▸ **WORK ORDER**
Within the records below, find each line with the word "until" and copy it out.

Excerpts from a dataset
---+---

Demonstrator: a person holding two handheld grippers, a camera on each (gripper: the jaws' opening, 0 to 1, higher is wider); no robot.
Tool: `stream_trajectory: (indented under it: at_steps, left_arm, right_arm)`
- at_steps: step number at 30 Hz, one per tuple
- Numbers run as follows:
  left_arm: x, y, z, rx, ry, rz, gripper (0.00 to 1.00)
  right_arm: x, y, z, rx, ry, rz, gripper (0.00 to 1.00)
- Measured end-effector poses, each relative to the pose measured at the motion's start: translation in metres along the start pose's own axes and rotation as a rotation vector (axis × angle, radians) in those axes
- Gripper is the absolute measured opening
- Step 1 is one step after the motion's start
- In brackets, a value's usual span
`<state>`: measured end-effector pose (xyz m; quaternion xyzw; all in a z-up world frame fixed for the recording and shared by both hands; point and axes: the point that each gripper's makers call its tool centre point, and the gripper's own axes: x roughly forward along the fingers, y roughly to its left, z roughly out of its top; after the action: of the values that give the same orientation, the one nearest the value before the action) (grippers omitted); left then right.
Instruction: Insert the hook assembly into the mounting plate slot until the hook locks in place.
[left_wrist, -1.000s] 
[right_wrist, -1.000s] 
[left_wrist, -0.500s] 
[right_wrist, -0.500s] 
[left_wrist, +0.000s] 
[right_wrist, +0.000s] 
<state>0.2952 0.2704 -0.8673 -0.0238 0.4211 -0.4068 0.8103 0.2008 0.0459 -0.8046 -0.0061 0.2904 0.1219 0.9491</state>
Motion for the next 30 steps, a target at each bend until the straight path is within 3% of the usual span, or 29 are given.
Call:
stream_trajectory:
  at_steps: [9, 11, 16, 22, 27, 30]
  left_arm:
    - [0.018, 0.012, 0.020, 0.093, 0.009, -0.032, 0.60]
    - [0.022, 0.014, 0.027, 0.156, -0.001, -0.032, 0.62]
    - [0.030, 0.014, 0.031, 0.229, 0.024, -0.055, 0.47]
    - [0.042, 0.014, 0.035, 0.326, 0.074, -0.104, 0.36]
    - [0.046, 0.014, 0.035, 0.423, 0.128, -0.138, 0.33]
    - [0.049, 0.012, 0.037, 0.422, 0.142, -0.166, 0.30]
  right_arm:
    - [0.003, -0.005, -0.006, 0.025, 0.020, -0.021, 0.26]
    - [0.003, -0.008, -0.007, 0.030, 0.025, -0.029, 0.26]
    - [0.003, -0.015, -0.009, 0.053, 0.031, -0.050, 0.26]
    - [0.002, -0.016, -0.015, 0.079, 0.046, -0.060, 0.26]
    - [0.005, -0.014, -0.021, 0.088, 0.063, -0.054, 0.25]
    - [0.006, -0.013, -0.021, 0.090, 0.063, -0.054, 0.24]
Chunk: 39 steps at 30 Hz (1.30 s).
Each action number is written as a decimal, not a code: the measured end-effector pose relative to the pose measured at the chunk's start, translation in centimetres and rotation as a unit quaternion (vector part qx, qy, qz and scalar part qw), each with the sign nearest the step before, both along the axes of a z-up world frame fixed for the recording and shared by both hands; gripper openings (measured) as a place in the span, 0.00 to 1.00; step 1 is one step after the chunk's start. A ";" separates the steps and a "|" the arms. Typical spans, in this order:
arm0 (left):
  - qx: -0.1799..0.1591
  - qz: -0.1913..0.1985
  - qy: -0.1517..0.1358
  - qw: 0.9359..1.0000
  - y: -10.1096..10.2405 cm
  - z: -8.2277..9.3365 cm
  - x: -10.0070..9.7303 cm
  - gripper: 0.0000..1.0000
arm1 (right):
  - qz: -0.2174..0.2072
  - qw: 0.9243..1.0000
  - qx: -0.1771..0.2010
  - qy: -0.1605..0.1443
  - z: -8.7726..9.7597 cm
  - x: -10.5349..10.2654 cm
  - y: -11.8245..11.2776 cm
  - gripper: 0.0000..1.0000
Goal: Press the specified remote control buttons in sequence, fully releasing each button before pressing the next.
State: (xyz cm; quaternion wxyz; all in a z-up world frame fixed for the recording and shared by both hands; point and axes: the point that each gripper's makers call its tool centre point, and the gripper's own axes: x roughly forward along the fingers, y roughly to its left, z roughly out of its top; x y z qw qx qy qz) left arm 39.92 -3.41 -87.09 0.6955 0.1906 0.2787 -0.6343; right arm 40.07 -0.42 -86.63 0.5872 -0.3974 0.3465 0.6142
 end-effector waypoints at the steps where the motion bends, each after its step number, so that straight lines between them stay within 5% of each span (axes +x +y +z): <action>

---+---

▸ **ANSWER TO THIS TASK**
Instruction: Insert the hook assembly into the mounting plate slot until the hook locks in place.
Motion for the next 30 steps, a target at each bend until the straight path is within 3% of the usual span, or 29 are given.

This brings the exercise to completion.